The year 1976 was a big one for Tammy—four number one singles in a row: “‘Til I Can Make It on My Own,” “You and Me,” and two duets with Jones, “Golden Ring” and “Near You.” But these would be the last number one country singles of Wynette’s career. There were some fine offerings in the next few years, including the touching “One of a Kind,” the Bobby Braddock-penned “Womanhood,” and the highly underrated “No One Else in the World,” which features a steamy recitation (“Last night there was no holding back / I gave it all, I gave it all to you”) and which the Village Voice declared “the most sensual song Tammy has ever done.” Yet only two of her next seven singles would make number 5 or higher. For another artist this would constitute a successful showing, but after Tammy’s unbelievable run it was clear the downhill slide had begun. The pressures must’ve been intense—both outside and within. Years later, when Wynette’s health was failing, Linda Cayson would implore her to quit singing. She told Cayson, “Lin, you just don’t know what it’s like. Once you have a number one song, I don’t think you ever get over tryin’ to get another one. You get on a high, y’know. You’re always tryin’ to get another one.”

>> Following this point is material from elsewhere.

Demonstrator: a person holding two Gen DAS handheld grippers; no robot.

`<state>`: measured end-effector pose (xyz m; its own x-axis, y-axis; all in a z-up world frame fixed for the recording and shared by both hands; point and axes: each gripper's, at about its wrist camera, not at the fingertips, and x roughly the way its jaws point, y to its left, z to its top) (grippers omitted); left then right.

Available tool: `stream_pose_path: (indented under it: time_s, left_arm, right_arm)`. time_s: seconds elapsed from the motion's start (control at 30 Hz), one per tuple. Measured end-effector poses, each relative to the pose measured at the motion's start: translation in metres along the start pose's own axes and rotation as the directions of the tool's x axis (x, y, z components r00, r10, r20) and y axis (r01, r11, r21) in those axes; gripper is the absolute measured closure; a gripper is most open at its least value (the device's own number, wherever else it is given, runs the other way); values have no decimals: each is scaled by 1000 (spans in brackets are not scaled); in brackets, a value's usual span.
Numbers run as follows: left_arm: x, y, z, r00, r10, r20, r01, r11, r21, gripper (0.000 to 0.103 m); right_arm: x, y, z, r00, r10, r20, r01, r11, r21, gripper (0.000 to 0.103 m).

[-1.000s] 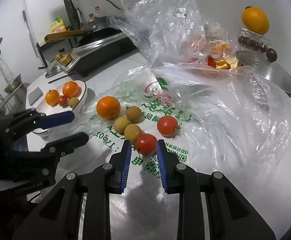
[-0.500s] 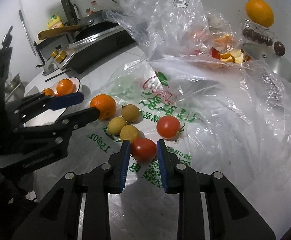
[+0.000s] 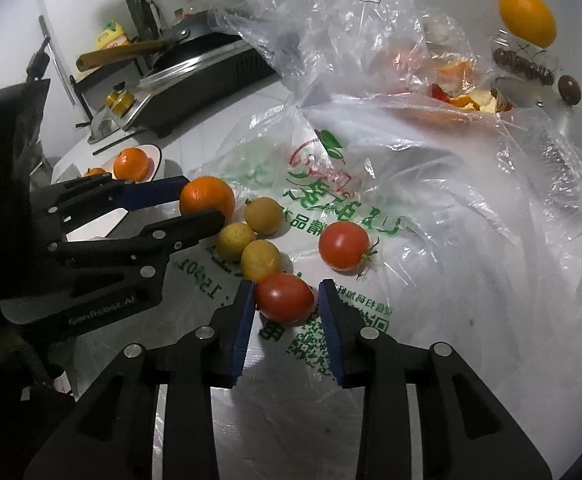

It must also be said that Tammy encountered a more complex kind of pressure than what her male counterparts faced. “If you are a strong woman in this business, you’re a bitch,” said Lorrie Morgan. “Tammy fought demons to be a smart businesswoman and a great mother and a wife—and still remain beautiful. A man can get on the bus, he can travel for eight days straight, and he can take a shower—one shower—or he don’t have to, because no matter how he goes onstage, women are going to think he looks hot. If you’re a woman and you’re on the bus for eight days and you try and hit that stage without the correct makeup, freshenin’ up, whatever, you know the first thing they’re gonna say? ‘She looked terrible! She looked just awful!’ And you get the young people comin’ in right behind you, always a little bit younger, prettier. Those things weigh on your mind.”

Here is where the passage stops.